● **WORK INSTRUCTIONS**
Look over the lines below. Report each one that includes the string "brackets".

......

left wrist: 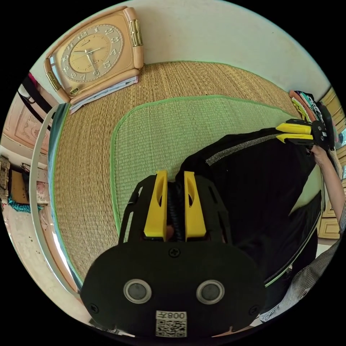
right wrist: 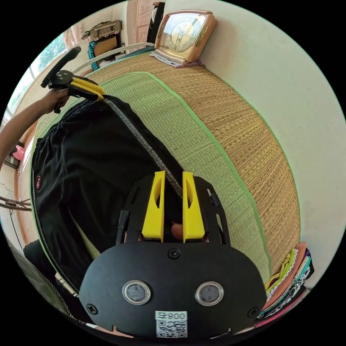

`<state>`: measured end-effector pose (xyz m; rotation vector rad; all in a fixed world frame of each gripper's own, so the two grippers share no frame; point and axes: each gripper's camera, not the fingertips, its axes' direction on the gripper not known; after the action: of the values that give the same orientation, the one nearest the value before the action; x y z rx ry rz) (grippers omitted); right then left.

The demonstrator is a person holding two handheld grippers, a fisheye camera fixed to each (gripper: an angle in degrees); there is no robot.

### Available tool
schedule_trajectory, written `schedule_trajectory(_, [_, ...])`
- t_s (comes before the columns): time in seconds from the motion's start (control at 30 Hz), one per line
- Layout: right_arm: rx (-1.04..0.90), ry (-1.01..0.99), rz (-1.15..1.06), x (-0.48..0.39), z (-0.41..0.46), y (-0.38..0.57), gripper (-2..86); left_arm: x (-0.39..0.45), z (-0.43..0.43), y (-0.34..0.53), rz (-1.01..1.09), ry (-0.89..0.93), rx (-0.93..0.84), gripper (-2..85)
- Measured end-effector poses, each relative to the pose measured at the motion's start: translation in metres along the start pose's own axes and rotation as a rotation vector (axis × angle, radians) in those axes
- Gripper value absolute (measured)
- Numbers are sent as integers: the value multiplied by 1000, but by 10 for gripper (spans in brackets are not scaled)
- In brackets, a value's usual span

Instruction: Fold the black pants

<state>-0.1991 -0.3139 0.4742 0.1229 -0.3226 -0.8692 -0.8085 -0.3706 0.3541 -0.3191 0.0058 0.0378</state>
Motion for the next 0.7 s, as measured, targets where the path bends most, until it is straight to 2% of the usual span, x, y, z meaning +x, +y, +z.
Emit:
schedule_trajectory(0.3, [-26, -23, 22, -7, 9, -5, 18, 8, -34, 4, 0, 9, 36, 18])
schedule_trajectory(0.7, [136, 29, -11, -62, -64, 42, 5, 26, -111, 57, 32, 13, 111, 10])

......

● **THE ANSWER**
- Numbers are sent as integers: the value multiplied by 1000, but by 10 for gripper (spans in brackets are not scaled)
- In brackets, a value's usual span

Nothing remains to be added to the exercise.